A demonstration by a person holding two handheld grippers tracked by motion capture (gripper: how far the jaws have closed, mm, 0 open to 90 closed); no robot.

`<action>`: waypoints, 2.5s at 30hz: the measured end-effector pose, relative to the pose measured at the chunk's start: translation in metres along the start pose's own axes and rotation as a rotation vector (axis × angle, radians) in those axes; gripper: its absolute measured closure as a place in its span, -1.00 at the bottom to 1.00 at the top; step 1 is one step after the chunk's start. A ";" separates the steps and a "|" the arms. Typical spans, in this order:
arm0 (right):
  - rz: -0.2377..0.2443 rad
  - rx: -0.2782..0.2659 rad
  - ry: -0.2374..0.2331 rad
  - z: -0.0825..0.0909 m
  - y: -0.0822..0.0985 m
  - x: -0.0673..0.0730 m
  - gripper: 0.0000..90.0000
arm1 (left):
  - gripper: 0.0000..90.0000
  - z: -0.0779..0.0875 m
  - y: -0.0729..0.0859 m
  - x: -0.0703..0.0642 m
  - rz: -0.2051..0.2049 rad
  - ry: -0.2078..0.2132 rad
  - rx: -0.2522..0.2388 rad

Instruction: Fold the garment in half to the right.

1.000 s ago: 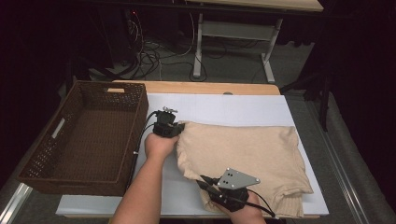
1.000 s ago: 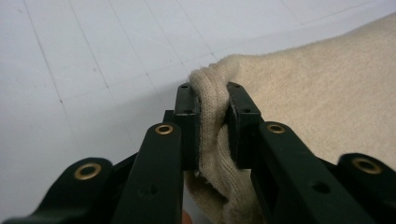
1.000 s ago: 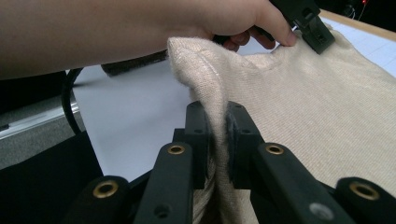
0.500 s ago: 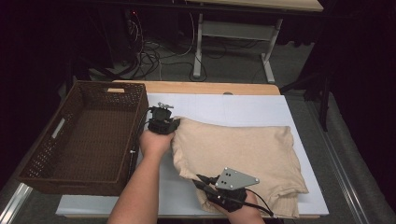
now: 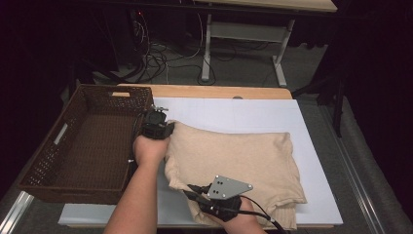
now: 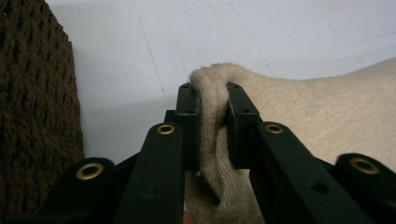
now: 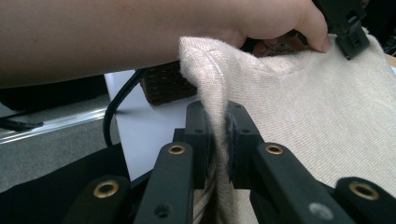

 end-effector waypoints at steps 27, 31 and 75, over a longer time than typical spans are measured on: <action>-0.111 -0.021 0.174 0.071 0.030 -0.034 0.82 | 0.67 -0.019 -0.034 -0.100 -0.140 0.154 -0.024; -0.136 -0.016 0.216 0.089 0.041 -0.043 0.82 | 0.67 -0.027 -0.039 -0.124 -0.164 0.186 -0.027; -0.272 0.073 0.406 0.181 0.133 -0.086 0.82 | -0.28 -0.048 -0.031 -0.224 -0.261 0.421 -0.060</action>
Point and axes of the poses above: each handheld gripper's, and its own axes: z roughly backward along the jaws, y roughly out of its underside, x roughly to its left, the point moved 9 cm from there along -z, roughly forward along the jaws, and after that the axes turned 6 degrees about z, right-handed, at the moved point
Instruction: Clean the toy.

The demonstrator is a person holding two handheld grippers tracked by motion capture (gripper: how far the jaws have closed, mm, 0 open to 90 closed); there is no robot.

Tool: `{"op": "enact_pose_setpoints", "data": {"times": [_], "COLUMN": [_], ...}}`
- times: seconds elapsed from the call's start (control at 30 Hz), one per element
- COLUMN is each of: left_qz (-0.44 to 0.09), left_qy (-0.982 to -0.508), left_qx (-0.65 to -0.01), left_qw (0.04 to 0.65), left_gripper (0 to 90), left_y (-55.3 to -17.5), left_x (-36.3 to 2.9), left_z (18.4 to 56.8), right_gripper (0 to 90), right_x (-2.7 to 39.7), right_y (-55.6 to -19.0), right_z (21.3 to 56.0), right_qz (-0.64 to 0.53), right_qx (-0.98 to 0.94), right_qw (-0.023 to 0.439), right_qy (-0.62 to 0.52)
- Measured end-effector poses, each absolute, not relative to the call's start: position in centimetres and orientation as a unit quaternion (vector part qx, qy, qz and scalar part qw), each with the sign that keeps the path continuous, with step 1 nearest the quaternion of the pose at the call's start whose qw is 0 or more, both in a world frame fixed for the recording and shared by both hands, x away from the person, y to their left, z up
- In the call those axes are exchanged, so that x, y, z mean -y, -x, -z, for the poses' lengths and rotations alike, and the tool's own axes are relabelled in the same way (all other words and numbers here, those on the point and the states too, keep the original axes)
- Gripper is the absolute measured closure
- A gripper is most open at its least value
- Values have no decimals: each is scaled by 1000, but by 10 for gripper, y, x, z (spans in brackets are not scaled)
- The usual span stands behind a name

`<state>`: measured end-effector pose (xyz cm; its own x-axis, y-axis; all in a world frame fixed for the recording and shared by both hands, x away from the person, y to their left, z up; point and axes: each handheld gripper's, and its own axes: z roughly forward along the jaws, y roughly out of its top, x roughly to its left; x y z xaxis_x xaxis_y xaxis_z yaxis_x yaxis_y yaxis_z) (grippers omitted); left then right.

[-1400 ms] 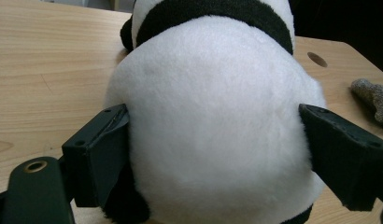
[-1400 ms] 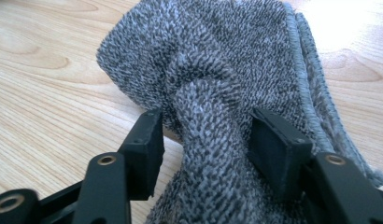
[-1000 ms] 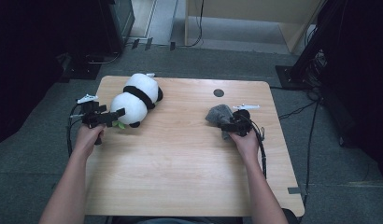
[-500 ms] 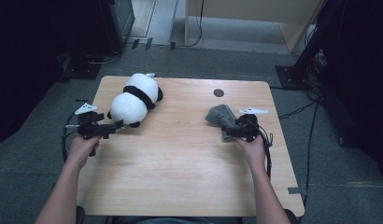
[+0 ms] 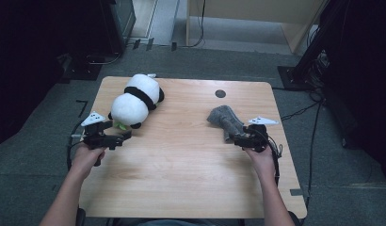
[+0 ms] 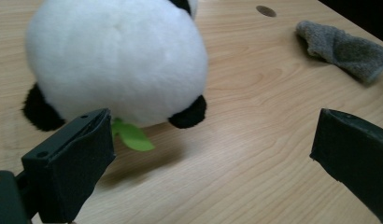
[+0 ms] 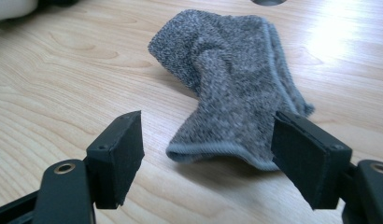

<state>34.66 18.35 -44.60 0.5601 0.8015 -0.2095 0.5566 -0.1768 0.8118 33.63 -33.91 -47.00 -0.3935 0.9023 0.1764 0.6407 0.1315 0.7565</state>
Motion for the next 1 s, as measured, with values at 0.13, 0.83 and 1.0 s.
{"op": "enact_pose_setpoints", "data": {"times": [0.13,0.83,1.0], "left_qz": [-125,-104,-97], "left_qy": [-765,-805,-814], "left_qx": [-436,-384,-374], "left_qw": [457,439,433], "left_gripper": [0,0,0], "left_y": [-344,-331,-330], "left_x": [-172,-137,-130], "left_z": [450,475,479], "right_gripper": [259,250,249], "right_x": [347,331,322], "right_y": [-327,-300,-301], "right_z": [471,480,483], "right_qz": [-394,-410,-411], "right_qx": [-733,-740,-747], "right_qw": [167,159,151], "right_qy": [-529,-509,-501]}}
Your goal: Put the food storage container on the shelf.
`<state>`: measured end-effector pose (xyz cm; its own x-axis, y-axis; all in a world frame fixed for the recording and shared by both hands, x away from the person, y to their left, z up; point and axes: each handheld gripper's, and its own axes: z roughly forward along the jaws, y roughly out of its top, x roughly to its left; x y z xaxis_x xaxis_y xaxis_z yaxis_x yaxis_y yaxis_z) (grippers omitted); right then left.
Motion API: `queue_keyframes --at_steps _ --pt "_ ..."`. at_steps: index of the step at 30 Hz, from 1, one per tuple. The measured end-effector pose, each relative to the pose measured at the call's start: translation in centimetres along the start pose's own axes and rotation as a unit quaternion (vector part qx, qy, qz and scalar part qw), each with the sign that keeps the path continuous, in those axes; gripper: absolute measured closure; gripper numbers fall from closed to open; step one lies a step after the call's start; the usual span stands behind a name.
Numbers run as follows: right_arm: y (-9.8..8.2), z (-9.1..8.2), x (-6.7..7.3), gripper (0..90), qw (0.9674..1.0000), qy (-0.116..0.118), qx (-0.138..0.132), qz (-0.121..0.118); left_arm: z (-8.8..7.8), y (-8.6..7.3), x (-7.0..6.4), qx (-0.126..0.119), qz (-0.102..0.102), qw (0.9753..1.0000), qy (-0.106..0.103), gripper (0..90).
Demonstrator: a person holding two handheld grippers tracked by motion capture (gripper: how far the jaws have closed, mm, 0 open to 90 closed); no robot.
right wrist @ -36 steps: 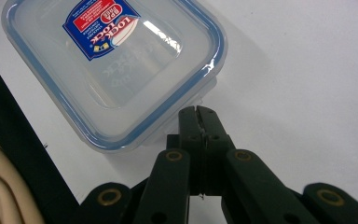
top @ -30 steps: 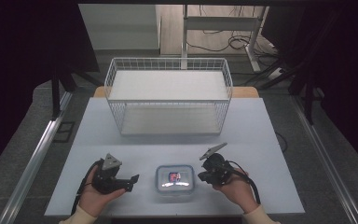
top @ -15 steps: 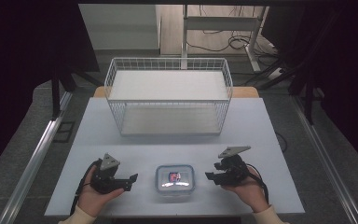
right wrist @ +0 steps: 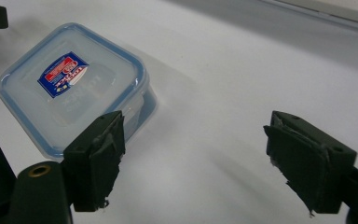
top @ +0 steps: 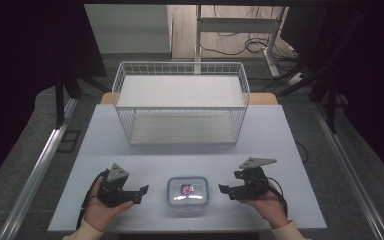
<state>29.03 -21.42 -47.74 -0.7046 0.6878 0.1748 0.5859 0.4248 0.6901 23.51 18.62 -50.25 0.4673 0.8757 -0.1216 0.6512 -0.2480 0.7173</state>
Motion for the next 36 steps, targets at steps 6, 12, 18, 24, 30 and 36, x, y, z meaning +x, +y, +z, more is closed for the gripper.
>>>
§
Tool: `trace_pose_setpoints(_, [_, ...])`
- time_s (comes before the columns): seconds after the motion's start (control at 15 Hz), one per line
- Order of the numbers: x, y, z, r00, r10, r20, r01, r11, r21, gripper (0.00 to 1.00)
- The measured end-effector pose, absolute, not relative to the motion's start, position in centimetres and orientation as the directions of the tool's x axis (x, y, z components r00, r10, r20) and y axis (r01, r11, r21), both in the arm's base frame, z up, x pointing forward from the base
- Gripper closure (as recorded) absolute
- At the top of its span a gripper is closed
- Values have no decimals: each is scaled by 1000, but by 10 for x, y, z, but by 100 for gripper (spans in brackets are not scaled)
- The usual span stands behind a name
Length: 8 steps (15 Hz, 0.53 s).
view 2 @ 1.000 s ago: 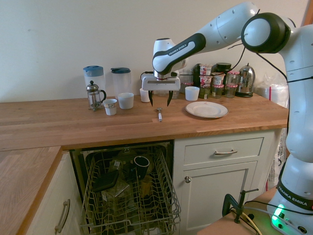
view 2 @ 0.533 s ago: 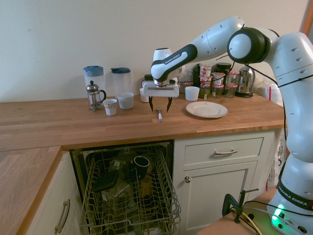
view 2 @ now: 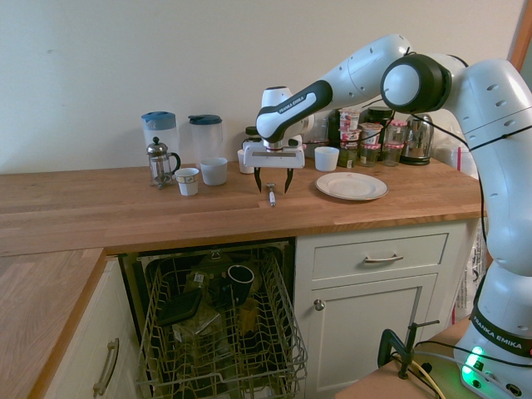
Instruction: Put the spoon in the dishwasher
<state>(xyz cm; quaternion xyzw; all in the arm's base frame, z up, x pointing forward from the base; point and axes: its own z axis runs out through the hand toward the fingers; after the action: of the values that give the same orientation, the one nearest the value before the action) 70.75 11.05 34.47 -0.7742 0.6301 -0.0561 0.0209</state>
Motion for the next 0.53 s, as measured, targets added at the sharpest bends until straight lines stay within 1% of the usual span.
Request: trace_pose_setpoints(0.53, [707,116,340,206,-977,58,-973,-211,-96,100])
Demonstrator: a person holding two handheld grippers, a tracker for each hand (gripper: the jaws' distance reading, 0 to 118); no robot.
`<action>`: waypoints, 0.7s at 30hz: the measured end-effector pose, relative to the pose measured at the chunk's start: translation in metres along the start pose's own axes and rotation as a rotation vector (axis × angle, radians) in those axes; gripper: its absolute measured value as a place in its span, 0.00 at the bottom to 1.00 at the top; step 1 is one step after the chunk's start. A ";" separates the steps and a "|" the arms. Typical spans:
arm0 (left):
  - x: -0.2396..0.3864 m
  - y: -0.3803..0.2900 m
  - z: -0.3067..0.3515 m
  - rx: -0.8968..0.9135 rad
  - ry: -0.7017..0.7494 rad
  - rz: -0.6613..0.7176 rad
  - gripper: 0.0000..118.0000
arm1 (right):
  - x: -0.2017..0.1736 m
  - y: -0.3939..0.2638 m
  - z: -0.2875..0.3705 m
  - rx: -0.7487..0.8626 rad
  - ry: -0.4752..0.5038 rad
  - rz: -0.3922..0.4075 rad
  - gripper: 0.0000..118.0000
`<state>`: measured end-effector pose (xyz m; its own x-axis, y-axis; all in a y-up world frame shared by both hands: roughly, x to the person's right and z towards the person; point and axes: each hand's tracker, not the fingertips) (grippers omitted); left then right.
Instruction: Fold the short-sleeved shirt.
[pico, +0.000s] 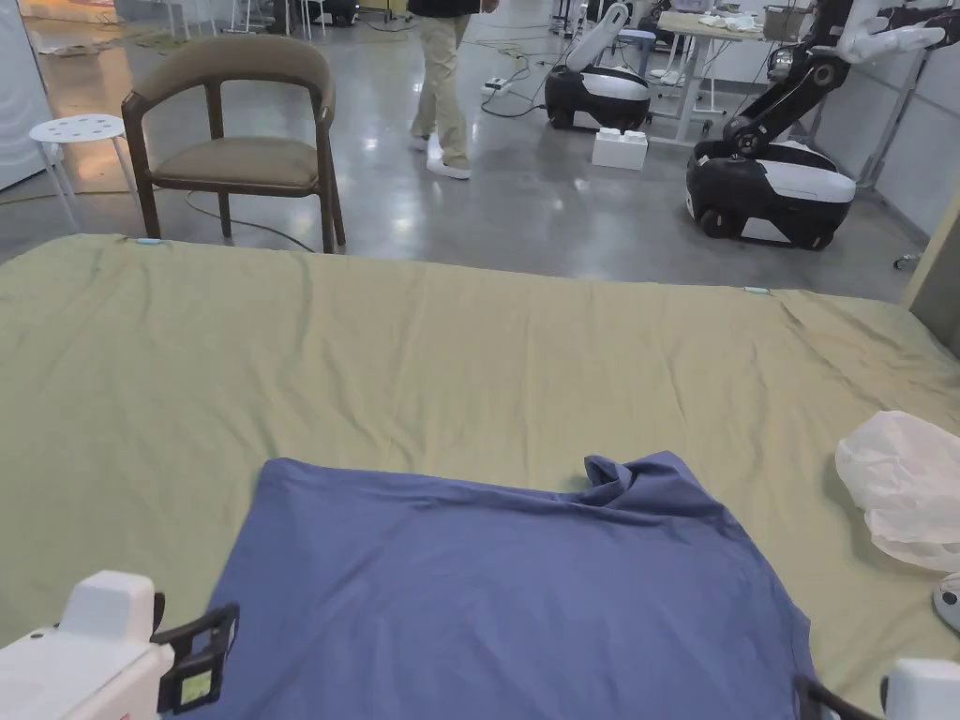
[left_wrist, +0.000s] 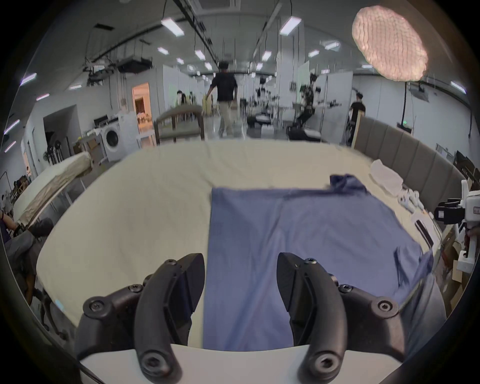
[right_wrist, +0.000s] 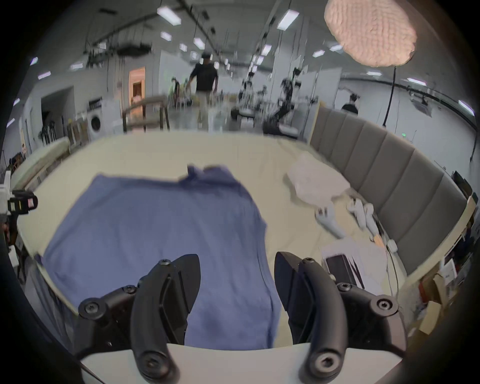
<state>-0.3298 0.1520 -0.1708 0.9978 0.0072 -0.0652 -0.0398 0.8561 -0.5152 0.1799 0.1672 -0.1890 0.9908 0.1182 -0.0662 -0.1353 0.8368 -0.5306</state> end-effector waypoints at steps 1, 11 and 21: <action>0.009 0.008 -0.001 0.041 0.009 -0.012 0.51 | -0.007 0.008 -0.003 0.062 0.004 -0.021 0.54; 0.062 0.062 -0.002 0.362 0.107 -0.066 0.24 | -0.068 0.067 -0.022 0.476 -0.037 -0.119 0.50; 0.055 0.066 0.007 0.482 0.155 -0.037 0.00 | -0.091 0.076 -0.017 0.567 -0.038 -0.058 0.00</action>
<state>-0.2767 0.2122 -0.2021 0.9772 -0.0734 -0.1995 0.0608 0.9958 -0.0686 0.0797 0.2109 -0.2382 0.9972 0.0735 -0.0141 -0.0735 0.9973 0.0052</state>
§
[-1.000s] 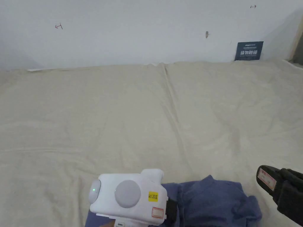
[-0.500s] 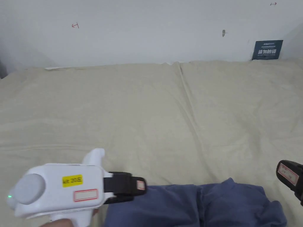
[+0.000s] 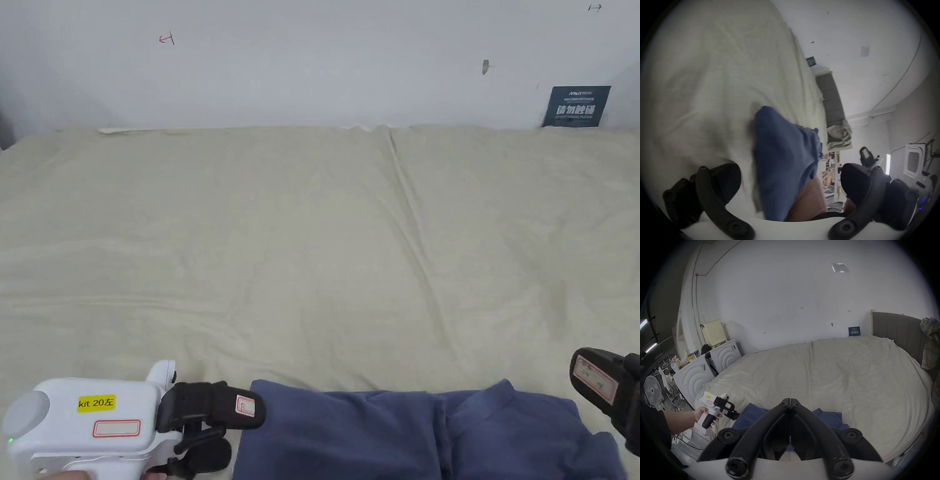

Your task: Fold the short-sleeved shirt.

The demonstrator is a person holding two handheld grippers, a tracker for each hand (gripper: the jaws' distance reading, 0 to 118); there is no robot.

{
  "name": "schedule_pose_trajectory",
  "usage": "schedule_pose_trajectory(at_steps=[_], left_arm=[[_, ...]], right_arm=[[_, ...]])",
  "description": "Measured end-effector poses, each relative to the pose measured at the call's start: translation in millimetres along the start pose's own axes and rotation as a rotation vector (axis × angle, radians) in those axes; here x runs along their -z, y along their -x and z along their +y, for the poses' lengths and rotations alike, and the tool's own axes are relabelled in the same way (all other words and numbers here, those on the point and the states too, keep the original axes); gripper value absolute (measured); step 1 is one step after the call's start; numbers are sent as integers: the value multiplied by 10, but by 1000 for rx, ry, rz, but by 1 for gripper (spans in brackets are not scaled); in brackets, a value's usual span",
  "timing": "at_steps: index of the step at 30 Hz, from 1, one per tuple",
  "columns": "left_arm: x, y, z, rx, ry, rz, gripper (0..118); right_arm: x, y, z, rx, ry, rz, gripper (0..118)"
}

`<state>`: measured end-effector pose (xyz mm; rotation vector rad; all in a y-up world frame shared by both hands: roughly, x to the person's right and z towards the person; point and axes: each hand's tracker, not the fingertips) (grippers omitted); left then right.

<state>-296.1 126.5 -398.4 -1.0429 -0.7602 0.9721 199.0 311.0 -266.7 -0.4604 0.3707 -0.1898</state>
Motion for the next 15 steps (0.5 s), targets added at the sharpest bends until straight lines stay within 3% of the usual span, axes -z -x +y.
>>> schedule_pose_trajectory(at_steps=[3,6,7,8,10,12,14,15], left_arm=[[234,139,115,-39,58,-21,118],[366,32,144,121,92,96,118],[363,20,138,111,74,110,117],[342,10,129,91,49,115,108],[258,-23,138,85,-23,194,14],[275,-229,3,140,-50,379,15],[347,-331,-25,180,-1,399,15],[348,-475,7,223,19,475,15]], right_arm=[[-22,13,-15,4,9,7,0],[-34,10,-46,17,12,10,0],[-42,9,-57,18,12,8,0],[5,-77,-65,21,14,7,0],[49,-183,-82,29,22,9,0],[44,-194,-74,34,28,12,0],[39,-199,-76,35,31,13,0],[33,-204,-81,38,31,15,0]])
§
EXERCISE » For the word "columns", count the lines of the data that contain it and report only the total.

EXPECTED ANSWER » 2